*GOAL OF THE EXERCISE*: The entries below are to be printed again word for word.

┌──

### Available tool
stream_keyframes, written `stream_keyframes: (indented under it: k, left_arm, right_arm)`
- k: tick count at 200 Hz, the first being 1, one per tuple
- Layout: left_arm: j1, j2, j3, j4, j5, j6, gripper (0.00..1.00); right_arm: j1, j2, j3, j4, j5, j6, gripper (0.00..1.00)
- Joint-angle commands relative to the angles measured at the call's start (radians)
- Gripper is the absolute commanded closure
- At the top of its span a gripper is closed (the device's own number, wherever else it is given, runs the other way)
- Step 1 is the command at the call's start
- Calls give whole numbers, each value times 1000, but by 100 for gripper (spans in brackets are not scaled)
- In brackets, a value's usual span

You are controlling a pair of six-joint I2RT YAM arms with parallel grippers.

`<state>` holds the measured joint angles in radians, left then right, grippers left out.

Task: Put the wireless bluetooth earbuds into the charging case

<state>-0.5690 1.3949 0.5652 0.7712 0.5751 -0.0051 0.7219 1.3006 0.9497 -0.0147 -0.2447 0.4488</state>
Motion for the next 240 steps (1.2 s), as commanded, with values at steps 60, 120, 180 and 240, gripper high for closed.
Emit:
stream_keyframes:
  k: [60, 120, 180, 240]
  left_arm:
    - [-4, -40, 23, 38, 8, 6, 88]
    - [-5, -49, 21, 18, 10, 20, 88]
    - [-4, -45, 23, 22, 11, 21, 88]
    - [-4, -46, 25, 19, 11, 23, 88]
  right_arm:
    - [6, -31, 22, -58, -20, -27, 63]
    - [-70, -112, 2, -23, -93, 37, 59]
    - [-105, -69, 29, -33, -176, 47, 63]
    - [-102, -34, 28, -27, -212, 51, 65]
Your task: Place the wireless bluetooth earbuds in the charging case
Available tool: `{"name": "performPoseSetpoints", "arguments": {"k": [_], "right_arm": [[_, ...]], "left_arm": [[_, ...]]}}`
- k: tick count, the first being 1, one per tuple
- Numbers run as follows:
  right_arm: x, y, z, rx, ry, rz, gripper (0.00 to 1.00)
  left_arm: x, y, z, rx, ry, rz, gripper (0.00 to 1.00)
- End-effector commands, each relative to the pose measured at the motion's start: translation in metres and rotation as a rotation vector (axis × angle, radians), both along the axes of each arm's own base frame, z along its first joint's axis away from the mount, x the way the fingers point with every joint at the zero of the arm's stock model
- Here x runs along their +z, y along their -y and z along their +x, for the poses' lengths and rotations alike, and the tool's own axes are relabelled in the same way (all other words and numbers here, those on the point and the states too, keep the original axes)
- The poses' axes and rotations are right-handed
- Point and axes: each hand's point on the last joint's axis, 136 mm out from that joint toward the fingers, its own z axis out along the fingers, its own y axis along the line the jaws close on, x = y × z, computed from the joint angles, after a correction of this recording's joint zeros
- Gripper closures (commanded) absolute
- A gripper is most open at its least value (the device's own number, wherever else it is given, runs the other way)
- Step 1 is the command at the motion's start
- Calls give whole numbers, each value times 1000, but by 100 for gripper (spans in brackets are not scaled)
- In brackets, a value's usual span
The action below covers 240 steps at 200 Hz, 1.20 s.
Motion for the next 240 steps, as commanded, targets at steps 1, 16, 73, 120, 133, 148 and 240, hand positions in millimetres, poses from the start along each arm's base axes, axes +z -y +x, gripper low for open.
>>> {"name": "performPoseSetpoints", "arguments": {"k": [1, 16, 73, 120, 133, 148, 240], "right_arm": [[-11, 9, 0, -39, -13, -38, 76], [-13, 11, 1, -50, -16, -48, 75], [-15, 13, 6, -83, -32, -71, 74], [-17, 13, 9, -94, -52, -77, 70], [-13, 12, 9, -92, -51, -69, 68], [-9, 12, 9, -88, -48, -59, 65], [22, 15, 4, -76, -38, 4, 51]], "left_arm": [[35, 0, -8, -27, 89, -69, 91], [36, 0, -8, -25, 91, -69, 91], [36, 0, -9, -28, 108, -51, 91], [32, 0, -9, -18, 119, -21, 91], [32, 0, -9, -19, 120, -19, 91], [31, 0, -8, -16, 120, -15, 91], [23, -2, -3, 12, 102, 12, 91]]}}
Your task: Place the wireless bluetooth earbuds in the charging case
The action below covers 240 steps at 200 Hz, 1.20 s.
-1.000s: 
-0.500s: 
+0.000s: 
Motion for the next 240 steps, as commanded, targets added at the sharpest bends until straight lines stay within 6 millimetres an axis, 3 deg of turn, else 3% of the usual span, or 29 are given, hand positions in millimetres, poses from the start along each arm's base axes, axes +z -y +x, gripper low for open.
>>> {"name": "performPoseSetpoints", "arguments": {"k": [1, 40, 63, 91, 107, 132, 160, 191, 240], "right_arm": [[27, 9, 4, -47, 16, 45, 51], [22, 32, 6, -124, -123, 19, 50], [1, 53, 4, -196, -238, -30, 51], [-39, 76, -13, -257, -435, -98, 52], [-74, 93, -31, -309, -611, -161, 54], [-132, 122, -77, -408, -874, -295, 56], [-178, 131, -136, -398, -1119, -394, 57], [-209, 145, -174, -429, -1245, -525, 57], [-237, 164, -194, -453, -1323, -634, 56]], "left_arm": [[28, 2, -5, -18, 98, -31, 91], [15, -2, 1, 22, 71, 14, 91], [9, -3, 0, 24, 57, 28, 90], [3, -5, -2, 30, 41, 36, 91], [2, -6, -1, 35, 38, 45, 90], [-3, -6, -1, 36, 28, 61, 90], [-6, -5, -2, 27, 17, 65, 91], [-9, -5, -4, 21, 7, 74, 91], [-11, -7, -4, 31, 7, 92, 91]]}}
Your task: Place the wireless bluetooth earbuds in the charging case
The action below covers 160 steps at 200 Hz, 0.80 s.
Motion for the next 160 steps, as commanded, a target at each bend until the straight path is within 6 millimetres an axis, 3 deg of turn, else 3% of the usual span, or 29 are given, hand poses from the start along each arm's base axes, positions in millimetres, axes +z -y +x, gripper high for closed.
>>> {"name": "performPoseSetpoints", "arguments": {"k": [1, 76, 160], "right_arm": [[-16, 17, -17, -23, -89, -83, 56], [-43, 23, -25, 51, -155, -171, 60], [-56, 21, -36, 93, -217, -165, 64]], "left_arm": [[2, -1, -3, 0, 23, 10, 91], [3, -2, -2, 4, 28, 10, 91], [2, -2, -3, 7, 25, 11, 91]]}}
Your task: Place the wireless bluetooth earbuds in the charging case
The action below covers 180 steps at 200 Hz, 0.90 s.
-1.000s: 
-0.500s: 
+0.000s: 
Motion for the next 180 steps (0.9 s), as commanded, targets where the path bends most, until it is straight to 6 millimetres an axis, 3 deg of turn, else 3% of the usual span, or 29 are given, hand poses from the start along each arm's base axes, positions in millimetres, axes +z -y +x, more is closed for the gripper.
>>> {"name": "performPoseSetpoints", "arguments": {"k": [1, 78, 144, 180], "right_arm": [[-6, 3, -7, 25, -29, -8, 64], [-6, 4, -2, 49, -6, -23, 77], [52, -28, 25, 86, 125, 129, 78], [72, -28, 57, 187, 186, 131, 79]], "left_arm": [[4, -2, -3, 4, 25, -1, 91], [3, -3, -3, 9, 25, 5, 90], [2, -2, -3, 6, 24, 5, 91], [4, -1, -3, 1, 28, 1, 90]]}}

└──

*ANSWER TO THIS EXERCISE*:
### Available tool
stream_keyframes, written `stream_keyframes: (indented under it: k, left_arm, right_arm)`
- k: tick count at 200 Hz, the first being 1, one per tuple
- Layout: left_arm: j1, j2, j3, j4, j5, j6, gripper (0.00..1.00); right_arm: j1, j2, j3, j4, j5, j6, gripper (0.00..1.00)
- Joint-angle commands relative to the angles measured at the call's start (radians)
- Gripper is the absolute commanded closure
- At the top of its span a gripper is closed (the device's own number, wherever else it is given, runs the other way)
- Step 1 is the command at the call's start
- Calls give whole numbers, each value times 1000, but by 100 for gripper (spans in brackets are not scaled)
- In brackets, a value's usual span

You are controlling a pair of six-joint I2RT YAM arms with parallel grippers.

`<state>` holds the measured joint angles in radians, left then right, grippers left out.

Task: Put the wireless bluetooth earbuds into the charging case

<state>-0.5690 1.3949 0.5652 0.7712 0.5751 -0.0051 0.7219 1.3006 0.9497 -0.0147 -0.2447 0.4488</state>
Motion for the next 240 steps (1.2 s), as commanded, with values at steps 60, 120, 180 and 240, gripper high for closed.
Emit:
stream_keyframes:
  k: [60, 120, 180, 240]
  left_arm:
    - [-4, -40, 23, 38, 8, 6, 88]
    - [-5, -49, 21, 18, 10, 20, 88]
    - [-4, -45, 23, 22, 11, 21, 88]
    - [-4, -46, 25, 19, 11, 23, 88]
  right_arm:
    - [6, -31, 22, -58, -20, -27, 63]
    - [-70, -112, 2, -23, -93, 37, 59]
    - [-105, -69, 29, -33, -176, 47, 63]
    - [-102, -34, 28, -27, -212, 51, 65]
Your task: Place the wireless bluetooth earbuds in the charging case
Available tool: `{"name": "performPoseSetpoints", "arguments": {"k": [_], "right_arm": [[_, ...]], "left_arm": [[_, ...]]}}`
- k: tick count, the first being 1, one per tuple
- Numbers run as follows:
  right_arm: x, y, z, rx, ry, rz, gripper (0.00 to 1.00)
  left_arm: x, y, z, rx, ry, rz, gripper (0.00 to 1.00)
- End-effector commands, each relative to the pose measured at the motion's start: translation in metres and rotation as a rotation vector (axis × angle, radians), both along the axes of each arm's own base frame, z along its first joint's axis away from the mount, x the way the fingers point with every joint at the zero of the arm's stock model
- Here x runs along their +z, y along their -y and z along their +x, for the poses' lengths and rotations alike, and the tool's own axes are relabelled in the same way (all other words and numbers here, those on the point and the states too, keep the original axes)
- The poses' axes and rotations are right-handed
- Point and axes: each hand's point on the last joint's axis, 136 mm out from that joint toward the fingers, its own z axis out along the fingers, its own y axis along the line the jaws close on, x = y × z, computed from the joint angles, after a correction of this recording's joint zeros
- Gripper closures (commanded) absolute
- A gripper is most open at its least value (the device's own number, wherever else it is given, runs the other way)
- Step 1 is the command at the motion's start
- Calls give whole numbers, each value times 1000, but by 100 for gripper (spans in brackets are not scaled)
- In brackets, a value's usual span
The action below covers 240 steps at 200 Hz, 1.20 s.
Motion for the next 240 steps, as commanded, targets at steps 1, 16, 73, 120, 133, 148 and 240, hand positions in millimetres, poses from the start along each arm's base axes, axes +z -y +x, gripper low for open.
>>> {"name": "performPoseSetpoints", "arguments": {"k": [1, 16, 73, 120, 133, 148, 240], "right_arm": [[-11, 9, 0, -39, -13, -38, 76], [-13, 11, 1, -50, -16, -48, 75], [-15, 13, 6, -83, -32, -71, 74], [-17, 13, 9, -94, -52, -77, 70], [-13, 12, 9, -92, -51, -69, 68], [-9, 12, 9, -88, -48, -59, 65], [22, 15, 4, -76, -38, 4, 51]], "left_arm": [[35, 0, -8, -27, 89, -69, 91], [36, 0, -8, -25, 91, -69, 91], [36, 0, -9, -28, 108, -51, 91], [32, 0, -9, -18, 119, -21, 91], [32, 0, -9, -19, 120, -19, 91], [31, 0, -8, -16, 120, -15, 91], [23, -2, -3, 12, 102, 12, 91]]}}
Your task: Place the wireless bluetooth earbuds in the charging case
The action below covers 240 steps at 200 Hz, 1.20 s.
-1.000s: 
-0.500s: 
+0.000s: 
Motion for the next 240 steps, as commanded, targets added at the sharpest bends until straight lines stay within 6 millimetres an axis, 3 deg of turn, else 3% of the usual span, or 29 are given, hand positions in millimetres, poses from the start along each arm's base axes, axes +z -y +x, gripper low for open.
>>> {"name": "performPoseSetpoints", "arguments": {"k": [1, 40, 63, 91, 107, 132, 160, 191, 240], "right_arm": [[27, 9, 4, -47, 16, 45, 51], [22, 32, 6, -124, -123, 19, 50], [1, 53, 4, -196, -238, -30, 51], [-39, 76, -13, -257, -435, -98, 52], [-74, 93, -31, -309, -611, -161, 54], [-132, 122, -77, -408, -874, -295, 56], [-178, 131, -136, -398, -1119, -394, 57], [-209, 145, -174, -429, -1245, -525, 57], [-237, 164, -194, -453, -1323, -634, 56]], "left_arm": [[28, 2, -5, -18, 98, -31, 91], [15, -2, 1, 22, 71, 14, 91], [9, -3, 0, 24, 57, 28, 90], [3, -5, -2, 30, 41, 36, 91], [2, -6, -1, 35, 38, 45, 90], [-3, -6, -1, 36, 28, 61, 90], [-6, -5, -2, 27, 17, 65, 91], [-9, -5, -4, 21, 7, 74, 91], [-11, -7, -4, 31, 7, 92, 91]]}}
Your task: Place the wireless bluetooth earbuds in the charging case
The action below covers 160 steps at 200 Hz, 0.80 s.
Motion for the next 160 steps, as commanded, a target at each bend until the straight path is within 6 millimetres an axis, 3 deg of turn, else 3% of the usual span, or 29 are given, hand poses from the start along each arm's base axes, positions in millimetres, axes +z -y +x, gripper high for closed.
>>> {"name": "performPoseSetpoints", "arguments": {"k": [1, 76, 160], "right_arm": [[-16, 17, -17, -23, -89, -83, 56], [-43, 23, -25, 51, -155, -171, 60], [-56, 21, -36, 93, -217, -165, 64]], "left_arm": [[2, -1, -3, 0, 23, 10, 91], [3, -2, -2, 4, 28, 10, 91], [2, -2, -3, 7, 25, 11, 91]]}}
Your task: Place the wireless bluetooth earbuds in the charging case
The action below covers 180 steps at 200 Hz, 0.90 s.
-1.000s: 
-0.500s: 
+0.000s: 
Motion for the next 180 steps (0.9 s), as commanded, targets where the path bends most, until it is straight to 6 millimetres an axis, 3 deg of turn, else 3% of the usual span, or 29 are given, hand poses from the start along each arm's base axes, positions in millimetres, axes +z -y +x, more is closed for the gripper.
>>> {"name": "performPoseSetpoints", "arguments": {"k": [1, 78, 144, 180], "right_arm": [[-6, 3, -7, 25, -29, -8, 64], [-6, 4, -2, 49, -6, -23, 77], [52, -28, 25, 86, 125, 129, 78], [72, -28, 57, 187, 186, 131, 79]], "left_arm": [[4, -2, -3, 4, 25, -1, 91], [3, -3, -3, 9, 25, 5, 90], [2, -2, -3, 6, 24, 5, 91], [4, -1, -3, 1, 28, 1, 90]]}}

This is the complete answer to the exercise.